[Directions for this task]
Exclude the pictures, then copy word for word the lines running from the beginning of the records through the line with "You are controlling".

[Records from a data source]
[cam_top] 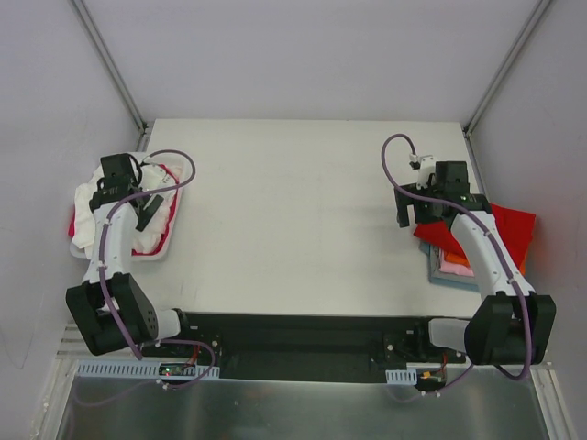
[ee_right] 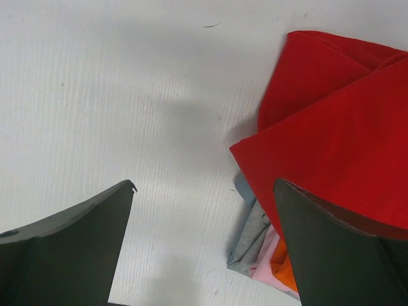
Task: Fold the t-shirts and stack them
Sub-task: Grab crumpled tshirt from bin with the left arm, then move the tshirt to the center of the board
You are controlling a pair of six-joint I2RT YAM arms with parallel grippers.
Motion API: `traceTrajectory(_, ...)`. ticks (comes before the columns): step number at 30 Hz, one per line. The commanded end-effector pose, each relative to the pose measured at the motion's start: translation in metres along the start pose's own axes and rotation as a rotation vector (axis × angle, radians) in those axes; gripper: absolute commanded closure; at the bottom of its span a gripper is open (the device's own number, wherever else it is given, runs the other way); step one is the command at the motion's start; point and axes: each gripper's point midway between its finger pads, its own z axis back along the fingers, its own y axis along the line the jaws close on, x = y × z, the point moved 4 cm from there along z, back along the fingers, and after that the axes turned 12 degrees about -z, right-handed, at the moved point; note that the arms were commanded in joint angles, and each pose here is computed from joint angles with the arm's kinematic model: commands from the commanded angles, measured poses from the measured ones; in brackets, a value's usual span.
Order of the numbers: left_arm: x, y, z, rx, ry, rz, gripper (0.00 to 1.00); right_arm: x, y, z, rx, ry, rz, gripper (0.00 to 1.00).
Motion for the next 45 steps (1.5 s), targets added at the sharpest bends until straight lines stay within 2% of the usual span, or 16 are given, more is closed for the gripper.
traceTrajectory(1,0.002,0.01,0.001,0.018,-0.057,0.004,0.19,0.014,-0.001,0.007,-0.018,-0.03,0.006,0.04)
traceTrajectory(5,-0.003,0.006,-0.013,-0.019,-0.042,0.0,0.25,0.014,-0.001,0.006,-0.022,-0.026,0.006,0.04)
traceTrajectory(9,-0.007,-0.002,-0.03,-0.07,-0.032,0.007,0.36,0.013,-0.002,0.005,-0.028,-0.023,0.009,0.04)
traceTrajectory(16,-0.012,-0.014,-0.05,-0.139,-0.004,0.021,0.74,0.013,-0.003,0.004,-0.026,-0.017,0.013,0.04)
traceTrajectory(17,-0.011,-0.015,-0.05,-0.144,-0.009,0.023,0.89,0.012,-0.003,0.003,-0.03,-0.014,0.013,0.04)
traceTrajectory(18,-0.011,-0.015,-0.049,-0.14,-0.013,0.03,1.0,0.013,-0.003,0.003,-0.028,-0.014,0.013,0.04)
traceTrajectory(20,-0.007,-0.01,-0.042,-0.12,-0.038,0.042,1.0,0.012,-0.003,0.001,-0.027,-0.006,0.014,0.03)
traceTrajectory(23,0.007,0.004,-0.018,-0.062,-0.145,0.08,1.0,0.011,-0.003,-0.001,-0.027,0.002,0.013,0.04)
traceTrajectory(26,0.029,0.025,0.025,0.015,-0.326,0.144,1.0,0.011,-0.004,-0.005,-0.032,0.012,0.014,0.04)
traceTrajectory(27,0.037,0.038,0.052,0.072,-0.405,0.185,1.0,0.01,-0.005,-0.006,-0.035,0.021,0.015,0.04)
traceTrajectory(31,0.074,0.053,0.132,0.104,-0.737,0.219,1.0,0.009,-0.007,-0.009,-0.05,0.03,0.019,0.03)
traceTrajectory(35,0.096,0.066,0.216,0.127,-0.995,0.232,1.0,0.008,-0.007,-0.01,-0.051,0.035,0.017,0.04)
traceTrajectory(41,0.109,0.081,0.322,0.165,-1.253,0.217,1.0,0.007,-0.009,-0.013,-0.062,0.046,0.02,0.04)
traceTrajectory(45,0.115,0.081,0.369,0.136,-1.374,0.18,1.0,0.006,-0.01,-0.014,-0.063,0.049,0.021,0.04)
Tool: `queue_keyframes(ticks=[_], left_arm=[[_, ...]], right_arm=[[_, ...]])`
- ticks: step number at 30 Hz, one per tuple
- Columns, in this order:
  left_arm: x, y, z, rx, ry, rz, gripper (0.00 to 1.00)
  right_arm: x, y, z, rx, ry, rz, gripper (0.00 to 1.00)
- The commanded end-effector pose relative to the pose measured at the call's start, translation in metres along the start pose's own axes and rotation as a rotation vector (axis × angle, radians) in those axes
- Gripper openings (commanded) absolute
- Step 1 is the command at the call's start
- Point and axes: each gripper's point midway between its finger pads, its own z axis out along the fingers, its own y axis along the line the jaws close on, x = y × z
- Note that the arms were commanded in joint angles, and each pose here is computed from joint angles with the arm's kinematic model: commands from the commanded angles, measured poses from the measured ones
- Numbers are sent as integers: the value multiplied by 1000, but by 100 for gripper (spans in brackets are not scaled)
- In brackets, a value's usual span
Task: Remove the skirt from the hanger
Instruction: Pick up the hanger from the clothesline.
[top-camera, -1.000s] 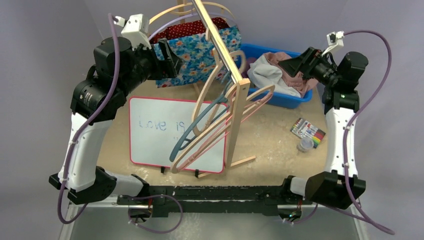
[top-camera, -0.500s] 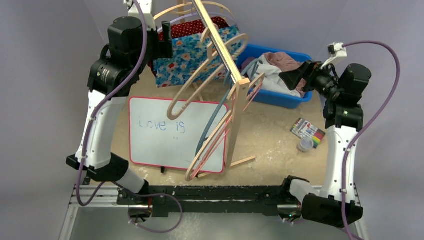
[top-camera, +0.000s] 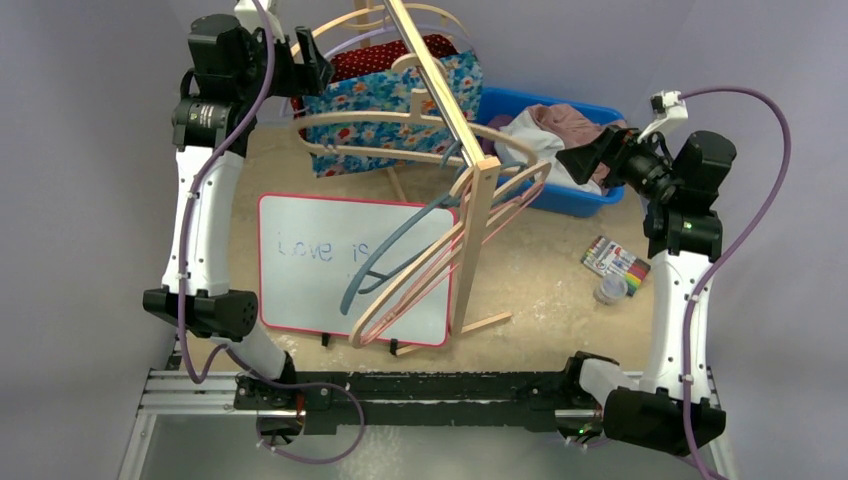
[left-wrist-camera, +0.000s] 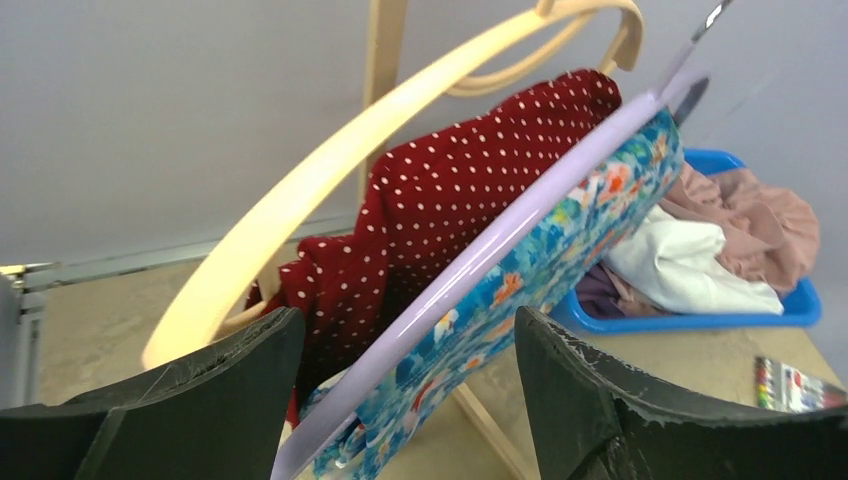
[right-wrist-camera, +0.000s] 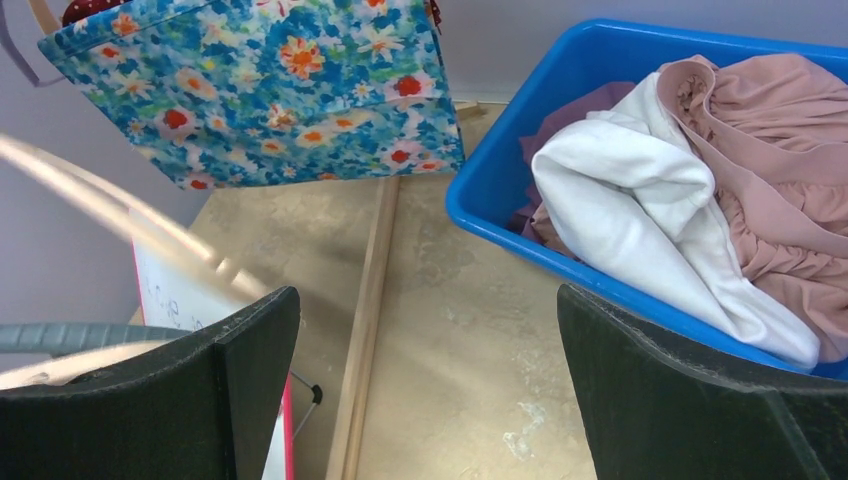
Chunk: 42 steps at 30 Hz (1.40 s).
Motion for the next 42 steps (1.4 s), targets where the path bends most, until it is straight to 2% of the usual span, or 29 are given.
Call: queue_keyframes(ticks=[1, 8, 11, 15, 20, 23, 26, 28, 30, 32, 42], left_arm=[[-15, -19, -3, 148, -60, 9, 75], [5, -38, -7, 264, -63, -71, 66], [15, -38, -6, 278, -45, -67, 57], [19, -45, -5, 323, -40, -64, 39], [15, -55, -3, 401, -54, -43, 35], [13, -56, 0, 409, -54, -49, 22], [6, -62, -6, 436, -76, -37, 16], [-1, -66, -14, 455, -96, -21, 7], [-8, -69, -19, 464, -116, -14, 3], [-14, -74, -23, 485, -134, -13, 0], [-44, -84, -22, 536, -215, -67, 0]], right_arm=[[-9, 11, -2, -47, -35, -51, 99], [-10, 11, -1, -53, -40, -48, 99], [-10, 11, -1, -52, -39, -46, 99], [-9, 10, 1, -53, -37, -40, 99], [-8, 9, 1, -50, -37, -38, 99], [-8, 8, 1, -46, -36, -39, 99], [-7, 8, 1, -45, -34, -41, 99], [-7, 8, 1, -46, -34, -41, 99], [-8, 7, 2, -48, -33, -40, 99], [-9, 7, 3, -47, -33, -39, 99], [-9, 4, 3, -31, -40, -34, 99]])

[Result of this exercise]
[cam_top] 
[ee_right] 
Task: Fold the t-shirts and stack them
Sub-task: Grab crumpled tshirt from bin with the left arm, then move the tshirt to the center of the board
You are controlling a pair of six-joint I2RT YAM arms with parallel grippers.

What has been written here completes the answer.